_MATERIAL PROVIDED_
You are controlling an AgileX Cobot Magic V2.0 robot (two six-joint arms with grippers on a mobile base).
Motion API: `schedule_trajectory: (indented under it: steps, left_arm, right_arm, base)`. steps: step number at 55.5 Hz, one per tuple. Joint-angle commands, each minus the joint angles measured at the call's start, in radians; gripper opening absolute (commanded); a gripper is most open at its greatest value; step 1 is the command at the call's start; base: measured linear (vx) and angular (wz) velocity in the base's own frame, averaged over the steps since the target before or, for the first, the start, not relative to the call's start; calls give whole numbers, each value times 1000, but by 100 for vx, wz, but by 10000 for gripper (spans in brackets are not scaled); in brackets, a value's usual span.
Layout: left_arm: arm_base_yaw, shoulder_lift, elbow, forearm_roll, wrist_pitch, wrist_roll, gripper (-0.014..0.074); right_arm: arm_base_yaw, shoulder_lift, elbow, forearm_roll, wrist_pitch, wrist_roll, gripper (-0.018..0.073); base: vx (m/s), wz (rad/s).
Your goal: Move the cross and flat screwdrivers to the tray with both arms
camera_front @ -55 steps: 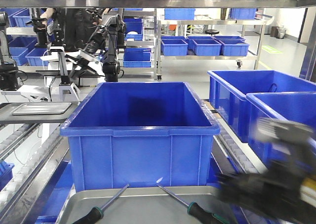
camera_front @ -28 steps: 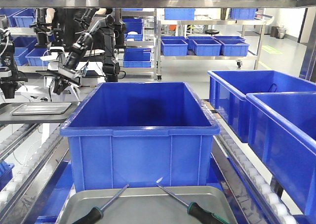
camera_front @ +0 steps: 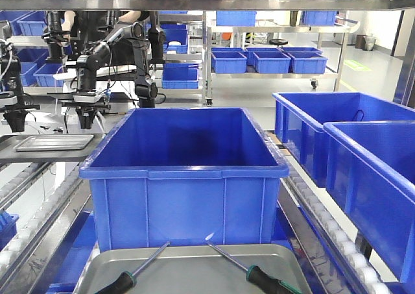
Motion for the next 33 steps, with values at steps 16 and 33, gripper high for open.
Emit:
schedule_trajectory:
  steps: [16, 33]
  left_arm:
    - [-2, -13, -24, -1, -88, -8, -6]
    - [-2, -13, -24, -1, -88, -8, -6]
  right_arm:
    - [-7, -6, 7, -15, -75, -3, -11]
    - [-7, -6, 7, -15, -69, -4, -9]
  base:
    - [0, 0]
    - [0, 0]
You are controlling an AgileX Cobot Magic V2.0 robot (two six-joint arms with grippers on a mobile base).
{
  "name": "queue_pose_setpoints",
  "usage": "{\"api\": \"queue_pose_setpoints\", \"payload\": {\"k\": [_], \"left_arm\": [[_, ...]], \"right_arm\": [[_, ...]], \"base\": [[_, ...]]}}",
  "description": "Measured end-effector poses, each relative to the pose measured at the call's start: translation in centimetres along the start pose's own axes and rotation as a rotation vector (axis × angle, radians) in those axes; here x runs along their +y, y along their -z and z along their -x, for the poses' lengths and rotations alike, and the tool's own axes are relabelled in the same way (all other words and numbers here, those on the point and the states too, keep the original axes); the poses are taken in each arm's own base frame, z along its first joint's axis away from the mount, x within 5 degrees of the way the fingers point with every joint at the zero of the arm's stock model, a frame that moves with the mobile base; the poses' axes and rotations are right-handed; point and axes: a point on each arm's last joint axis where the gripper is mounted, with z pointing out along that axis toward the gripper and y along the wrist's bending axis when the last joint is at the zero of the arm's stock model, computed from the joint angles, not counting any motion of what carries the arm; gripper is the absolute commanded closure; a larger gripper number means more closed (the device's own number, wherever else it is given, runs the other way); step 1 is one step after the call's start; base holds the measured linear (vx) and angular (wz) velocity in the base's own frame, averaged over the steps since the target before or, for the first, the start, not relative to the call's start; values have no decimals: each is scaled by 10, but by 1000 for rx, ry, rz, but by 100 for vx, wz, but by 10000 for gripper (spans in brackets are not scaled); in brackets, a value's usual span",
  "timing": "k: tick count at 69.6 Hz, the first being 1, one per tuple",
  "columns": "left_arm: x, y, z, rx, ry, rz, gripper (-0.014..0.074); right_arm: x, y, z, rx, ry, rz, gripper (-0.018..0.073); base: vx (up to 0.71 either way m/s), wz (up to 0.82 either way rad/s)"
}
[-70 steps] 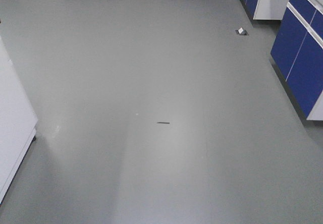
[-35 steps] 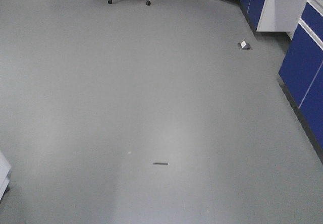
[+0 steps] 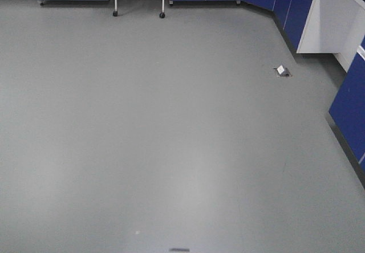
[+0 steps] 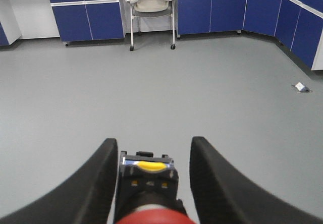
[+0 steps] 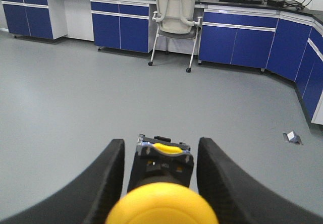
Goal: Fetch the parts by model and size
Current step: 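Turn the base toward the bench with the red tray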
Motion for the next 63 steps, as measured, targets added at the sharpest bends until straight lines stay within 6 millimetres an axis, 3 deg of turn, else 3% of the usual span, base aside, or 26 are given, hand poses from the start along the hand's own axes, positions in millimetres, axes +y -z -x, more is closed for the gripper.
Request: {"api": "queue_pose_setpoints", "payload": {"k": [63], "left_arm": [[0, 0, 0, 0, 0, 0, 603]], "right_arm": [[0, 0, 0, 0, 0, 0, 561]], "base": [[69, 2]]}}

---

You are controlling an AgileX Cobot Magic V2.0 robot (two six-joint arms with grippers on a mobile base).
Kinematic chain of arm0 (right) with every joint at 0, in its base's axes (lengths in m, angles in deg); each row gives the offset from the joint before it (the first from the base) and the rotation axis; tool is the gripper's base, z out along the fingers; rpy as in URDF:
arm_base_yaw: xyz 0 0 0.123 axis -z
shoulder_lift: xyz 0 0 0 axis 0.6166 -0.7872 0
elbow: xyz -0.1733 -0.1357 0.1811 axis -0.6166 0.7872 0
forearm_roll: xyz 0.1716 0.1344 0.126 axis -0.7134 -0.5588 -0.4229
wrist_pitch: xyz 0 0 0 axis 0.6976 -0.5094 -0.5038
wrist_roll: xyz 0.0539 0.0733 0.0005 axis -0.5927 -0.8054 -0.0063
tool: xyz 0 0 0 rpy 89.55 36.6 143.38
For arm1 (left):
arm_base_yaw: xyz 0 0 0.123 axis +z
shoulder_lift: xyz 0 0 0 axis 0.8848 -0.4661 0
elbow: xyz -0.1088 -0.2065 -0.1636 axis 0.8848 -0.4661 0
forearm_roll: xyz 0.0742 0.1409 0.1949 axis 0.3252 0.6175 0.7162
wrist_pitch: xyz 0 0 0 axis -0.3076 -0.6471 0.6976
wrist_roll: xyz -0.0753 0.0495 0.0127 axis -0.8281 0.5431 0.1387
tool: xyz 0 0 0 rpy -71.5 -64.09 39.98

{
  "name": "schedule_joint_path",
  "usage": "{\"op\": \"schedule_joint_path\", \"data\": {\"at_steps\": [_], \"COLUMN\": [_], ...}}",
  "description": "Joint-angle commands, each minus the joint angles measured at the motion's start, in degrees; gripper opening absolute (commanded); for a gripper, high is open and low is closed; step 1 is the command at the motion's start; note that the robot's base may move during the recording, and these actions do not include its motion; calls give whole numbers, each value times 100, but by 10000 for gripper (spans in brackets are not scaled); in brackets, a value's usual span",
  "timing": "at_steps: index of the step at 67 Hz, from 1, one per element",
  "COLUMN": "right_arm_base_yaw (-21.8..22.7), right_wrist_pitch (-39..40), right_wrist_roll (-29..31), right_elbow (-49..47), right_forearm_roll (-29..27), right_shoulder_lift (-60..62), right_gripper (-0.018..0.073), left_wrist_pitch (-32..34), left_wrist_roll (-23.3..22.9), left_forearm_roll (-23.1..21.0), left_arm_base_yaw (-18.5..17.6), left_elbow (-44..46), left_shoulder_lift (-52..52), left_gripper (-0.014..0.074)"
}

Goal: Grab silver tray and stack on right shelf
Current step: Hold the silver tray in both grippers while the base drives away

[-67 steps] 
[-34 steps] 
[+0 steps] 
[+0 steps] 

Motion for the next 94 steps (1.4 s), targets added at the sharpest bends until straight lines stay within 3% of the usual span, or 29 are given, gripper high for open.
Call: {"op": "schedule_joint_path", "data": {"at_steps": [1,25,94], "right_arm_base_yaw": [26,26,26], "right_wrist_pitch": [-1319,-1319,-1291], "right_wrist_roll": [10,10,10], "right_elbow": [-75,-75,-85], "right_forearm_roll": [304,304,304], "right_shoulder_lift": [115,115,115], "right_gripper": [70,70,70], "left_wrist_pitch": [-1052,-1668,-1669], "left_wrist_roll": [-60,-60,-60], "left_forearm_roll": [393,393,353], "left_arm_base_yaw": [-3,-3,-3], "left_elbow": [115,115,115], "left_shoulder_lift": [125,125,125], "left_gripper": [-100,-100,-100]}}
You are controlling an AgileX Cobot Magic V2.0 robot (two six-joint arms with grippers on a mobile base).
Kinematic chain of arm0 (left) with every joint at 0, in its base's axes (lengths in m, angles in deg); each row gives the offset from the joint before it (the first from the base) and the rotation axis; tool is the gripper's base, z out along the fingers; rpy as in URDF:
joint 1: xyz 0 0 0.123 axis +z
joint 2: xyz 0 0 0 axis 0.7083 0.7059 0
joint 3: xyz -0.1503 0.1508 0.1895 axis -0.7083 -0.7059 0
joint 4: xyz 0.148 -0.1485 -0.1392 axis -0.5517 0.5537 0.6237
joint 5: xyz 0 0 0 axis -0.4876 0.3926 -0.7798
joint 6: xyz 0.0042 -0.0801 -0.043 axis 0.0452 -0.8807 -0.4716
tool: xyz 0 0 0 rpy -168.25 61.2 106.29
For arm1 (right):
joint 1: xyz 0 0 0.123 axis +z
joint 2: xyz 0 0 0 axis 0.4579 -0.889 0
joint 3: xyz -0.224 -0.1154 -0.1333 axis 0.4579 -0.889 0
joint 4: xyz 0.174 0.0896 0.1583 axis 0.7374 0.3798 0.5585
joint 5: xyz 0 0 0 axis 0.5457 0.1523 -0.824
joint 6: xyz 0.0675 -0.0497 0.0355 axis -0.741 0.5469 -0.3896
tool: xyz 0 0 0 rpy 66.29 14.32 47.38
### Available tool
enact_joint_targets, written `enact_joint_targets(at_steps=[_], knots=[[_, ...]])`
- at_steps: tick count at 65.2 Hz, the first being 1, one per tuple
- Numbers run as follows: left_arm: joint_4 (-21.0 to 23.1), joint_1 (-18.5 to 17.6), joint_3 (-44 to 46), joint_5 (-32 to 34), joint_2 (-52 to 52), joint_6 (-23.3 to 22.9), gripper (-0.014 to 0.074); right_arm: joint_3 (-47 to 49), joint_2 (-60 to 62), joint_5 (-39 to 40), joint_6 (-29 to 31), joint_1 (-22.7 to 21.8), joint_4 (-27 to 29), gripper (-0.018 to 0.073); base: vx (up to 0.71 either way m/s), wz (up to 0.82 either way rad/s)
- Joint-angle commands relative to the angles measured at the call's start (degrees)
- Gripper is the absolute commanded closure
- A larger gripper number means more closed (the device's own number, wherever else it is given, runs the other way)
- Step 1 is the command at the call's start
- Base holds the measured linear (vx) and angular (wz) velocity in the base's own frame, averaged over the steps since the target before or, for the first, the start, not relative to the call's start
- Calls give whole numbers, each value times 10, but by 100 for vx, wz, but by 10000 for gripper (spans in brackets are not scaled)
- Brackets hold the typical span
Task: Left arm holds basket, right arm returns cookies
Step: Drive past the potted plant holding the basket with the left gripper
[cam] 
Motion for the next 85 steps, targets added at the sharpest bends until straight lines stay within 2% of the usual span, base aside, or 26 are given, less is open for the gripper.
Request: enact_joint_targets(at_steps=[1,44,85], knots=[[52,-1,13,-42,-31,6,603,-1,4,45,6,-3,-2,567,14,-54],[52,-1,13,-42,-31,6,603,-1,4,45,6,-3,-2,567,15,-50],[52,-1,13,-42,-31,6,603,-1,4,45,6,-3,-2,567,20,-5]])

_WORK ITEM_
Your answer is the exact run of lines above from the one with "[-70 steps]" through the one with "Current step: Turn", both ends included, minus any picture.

_TASK RESPONSE_
[-70 steps] 
[-35 steps] 
[+0 steps] 
[+0 steps] 
[+0 steps] 
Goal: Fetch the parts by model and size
Current step: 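Turn the base toward the bench with the red tray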

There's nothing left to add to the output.